Jason Fagone is an American journalist and author. His work has appeared in GQ, Wired, Esquire, The Atlantic, New York, Grantland, The New York Times, and the Huffington Post Highline, among other outlets. In 2002, the Columbia Journalism Review named him one of "Ten Young Writers on the Rise". He currently writes investigative stories for The San Francisco Chronicle.

==Career==
His first book, Horsemen of the Esophagus, is about competitive eating. Of the sport-like activity, Fagone writes, "You hate to see all these very clear human desires poured into something like an eating contest. But it’s kind of inspiring that we’re creative enough and resilient enough to make it work. It’s both an American horror show and an American success story."

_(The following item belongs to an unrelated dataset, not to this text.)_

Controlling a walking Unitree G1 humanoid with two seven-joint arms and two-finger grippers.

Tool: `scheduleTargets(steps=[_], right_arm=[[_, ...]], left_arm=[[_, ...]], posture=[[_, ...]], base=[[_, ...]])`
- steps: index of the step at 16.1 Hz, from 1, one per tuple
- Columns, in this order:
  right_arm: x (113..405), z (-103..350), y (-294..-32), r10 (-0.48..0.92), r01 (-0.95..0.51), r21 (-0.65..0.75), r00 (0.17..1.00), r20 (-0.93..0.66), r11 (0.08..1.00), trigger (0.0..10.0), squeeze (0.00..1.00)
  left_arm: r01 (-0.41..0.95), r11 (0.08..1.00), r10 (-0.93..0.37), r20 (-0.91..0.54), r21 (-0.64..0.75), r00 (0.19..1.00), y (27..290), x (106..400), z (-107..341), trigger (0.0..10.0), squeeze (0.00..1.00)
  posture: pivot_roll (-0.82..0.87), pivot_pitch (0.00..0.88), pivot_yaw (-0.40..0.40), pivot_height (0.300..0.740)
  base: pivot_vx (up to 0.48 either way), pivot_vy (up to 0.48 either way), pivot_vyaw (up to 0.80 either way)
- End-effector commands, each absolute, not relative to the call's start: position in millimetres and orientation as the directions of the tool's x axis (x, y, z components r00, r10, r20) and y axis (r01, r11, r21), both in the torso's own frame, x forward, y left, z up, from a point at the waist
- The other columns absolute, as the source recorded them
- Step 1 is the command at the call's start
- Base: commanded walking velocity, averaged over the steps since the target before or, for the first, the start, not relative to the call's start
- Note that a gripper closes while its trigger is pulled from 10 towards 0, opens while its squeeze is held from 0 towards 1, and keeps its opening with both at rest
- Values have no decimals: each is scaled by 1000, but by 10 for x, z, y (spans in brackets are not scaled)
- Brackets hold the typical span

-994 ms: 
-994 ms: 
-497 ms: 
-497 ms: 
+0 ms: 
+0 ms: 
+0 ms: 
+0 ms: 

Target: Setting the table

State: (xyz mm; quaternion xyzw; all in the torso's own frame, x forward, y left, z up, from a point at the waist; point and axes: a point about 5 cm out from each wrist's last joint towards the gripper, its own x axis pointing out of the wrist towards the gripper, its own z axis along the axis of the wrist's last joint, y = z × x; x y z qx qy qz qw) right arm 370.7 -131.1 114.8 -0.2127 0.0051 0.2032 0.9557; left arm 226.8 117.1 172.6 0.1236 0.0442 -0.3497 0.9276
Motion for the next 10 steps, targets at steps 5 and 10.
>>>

His second book, Ingenious: A True Story Of Invention, Automotive Daring, And The Race To Revive America is about teams in the Progressive Automotive X PRIZE, including Edison2 (Very Light Car) and Illuminati Motor Works Seven, and the competition to make a 100+ MPGe vehicle. It was released on November 5, 2013, by Crown Publishing. Kirkus Reviews called it "a well-tooled, instructive tale".

Fagone's most recent book, The Woman Who Smashed Codes, is about the expert cryptanalyst Elizebeth Smith Friedman.

In 2018, Fagone published an article for the Huffington Post that became the basis for the 2022 film Jerry & Marge Go Large.

==Personal life==
Fagone lived with his wife and daughter near Philadelphia, Pennsylvania before relocating to San Francisco to work as a reporter at the San Francisco Chronicle.